§ **Try it**
What you return must be the lines of the data that hold the word "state".

§ **Collected data**

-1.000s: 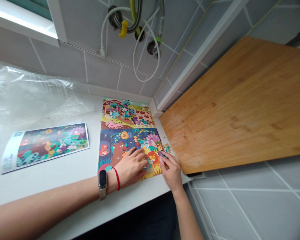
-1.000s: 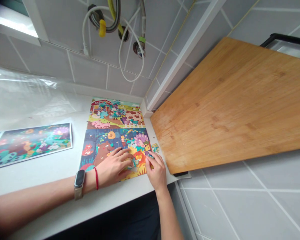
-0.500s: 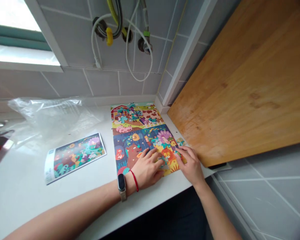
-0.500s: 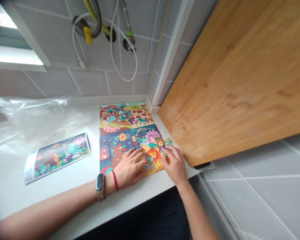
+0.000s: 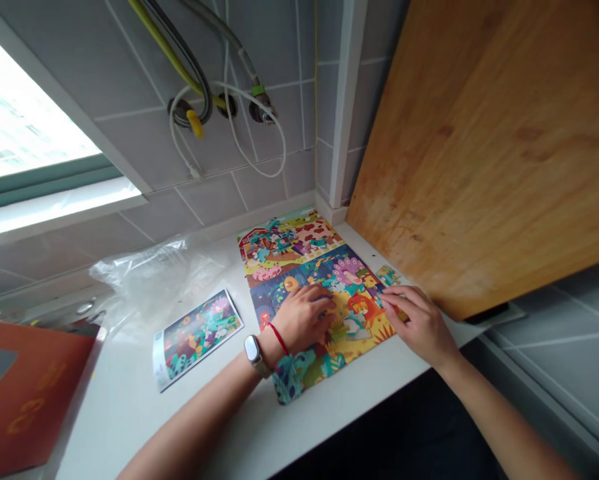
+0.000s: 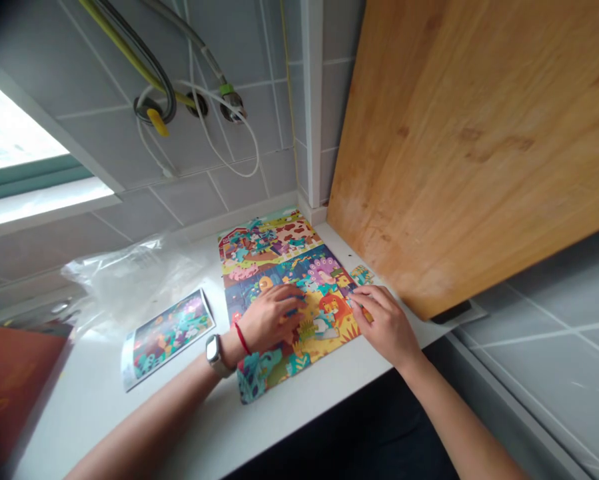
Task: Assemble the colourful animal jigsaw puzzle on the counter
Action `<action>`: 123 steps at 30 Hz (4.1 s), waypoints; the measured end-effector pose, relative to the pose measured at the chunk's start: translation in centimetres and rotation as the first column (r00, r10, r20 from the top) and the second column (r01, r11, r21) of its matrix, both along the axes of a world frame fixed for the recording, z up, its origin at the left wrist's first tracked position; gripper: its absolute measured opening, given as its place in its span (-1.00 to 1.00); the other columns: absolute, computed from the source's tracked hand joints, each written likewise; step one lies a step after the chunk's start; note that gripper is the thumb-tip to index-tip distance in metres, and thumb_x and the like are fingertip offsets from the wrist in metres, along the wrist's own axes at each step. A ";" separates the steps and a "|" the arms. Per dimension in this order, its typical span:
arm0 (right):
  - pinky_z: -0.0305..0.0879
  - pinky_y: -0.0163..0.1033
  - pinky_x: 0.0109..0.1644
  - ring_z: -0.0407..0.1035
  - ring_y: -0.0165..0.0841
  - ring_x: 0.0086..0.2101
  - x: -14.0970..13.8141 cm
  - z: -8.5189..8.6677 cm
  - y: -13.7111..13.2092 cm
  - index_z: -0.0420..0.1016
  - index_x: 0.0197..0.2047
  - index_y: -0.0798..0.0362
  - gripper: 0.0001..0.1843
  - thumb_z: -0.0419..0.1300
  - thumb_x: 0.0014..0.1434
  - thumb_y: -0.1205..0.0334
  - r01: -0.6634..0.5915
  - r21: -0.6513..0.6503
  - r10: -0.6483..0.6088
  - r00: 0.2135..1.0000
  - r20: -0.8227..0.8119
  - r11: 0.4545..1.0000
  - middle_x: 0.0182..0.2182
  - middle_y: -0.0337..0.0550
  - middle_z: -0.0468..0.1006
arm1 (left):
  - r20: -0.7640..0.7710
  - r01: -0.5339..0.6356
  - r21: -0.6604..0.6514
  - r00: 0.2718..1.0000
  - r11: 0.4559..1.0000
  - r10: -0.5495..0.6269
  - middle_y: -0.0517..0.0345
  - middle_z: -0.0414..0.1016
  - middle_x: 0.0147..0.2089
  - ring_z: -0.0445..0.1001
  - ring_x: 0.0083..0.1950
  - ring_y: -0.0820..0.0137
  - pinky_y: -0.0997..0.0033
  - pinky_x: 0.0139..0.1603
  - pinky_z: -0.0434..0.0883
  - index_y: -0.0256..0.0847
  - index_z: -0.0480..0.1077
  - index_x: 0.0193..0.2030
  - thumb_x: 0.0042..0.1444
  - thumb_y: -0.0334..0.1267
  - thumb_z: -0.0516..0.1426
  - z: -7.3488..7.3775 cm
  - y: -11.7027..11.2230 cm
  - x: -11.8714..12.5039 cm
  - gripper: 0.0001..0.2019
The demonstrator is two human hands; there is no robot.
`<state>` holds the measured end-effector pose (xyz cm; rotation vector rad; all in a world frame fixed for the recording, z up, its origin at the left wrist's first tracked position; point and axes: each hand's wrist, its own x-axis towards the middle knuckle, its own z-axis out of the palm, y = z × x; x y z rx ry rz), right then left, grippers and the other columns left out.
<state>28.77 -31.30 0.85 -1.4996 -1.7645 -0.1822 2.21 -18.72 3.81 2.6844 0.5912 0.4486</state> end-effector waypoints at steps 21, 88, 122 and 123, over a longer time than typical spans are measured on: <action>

§ **Answer section**
`<state>` holds the measured end-effector pose (xyz cm; rotation vector rad; all in a world frame fixed for the recording, z up, its origin at the left wrist's first tracked position; point and axes: each hand's wrist, its own x-axis towards the middle knuckle, its own z-axis out of the palm, y = z × x; x y z rx ry rz), right then left, grippers and the other columns left out.
<state>28.77 -31.30 0.85 -1.4996 -1.7645 -0.1822 2.21 -18.72 3.81 2.6844 0.5912 0.4486</state> end-effector waypoints at steps 21, 88, 122 and 123, over a longer time than typical spans are measured on: <action>

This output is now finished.